- Directed by: Benjamin Stoloff
- Screenplay by: Anthony Coldeway Raymond L. Schrock
- Based on: Invitation to a Murder 1934 play by Rufus King
- Produced by: William Jacobs
- Starring: Craig Stevens Elisabeth Fraser Julie Bishop
- Cinematography: Henry Sharp
- Edited by: Harold McLernon
- Music by: William Lava
- Distributed by: Warner Bros. Pictures
- Release date: November 7, 1942;
- Running time: 63 minutes
- Country: United States
- Language: English

= The Hidden Hand (1942 film) =

1942 film by Benjamin Stoloff

The Hidden Hand is a 1942 comedy horror film directed by Benjamin Stoloff, starring Craig Stevens, Elisabeth Fraser and Julie Bishop.

The film depicts a series of murders performed by a former patient of an insane asylum, with the complicity of his sister.

==Plot==
John Channing is an escapee from an insane asylum.
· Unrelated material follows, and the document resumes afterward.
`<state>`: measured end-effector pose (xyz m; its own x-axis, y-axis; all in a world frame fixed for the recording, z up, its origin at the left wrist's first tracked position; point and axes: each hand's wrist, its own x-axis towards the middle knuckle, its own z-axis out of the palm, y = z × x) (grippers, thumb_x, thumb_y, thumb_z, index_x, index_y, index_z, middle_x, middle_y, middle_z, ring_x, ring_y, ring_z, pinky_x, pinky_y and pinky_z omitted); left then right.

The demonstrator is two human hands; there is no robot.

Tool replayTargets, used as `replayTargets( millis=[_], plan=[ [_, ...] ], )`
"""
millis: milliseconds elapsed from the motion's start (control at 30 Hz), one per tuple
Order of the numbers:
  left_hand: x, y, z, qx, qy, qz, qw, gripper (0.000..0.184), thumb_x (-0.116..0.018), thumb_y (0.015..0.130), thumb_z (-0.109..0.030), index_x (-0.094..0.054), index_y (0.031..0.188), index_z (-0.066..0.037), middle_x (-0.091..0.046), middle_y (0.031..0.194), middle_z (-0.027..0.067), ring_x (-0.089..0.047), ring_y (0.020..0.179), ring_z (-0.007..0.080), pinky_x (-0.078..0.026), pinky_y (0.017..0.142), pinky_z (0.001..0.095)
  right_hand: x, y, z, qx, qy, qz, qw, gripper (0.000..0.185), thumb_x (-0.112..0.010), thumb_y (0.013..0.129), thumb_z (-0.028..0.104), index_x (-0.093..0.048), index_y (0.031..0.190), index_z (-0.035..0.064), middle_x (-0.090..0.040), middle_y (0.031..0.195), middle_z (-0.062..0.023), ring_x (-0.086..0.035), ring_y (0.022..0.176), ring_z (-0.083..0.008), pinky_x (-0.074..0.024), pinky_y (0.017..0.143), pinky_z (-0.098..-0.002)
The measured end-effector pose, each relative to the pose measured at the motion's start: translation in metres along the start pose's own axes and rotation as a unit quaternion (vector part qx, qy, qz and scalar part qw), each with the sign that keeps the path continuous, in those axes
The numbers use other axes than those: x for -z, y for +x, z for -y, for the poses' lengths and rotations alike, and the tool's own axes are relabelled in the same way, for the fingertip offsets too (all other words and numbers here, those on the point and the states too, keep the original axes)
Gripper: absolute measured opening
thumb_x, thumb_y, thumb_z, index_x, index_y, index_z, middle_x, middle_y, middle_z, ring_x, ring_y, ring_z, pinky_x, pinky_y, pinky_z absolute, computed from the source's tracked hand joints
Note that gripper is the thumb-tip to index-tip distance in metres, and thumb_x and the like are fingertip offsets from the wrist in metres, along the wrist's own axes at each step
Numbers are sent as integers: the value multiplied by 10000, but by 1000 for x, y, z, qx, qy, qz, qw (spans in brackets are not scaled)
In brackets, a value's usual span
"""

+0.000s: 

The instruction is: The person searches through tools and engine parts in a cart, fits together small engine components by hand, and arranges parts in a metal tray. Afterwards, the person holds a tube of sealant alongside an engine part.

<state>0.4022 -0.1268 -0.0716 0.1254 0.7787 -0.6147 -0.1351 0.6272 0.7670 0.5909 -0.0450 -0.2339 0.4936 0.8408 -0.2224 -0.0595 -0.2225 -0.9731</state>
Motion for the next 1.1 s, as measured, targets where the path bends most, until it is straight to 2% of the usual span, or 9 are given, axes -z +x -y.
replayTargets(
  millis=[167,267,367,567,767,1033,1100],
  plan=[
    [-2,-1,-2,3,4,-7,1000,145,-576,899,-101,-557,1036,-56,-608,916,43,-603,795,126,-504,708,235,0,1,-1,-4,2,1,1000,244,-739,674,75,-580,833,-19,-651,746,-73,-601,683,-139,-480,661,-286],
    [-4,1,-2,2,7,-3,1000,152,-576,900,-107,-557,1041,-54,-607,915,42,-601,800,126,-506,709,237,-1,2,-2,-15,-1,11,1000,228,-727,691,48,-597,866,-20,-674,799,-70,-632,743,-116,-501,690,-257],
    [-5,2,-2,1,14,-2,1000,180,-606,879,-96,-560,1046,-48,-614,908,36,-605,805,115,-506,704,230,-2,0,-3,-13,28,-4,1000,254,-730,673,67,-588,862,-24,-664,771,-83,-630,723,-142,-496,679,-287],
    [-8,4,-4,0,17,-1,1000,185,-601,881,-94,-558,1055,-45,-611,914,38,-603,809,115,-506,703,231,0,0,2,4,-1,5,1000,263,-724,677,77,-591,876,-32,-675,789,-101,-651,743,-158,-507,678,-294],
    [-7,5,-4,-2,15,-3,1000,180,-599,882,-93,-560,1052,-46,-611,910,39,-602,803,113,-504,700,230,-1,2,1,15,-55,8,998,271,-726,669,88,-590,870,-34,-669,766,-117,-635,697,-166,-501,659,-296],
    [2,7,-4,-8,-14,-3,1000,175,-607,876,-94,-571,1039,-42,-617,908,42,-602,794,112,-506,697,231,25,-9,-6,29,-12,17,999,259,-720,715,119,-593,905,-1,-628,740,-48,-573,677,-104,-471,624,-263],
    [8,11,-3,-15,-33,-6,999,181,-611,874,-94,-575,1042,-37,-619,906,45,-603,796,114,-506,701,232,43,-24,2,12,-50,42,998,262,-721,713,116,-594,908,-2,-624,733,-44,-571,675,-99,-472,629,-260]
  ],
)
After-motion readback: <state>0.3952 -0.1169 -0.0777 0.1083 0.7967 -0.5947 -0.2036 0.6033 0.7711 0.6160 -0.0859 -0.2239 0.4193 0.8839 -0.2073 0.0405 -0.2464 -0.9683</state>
John's sister Lorinda hides him and has him dress up as a butler. She uses his lethal talents to dispose of her relatives, who all aspire to be heirs to her fortune, in order to allow her fortune to pass out of the family, afflicted by insanity, into the hands of her secretary, Mary Winfield and her fiancé Peter Thorne.

==Cast==

- Craig Stevens as Peter Thorne
- Elisabeth Fraser as Mary Winfield
- Julie Bishop as Rita Channing
- Willie Best as Eustis the Chauffeur
- Frank Wilcox as Dr. Lawrence Channing
- Cecil Cunningham as Lorinda Channing
- Ruth Ford as Estelle Channing
- Milton Parsons as John Channing
- Roland Drew as Walter Channing
- Tom Stevenson as Horace Channing
- Marian Hall as Nurse Eleanor Stevens
- Inez Gay as Hattie (as Inez Gary)
- Kam Tong as Mallo

==Home video==
In 2010, the film was released as by Warner Archive as part of the six-film DVD-R collection Warner Bros. Horror/Mystery Double Features.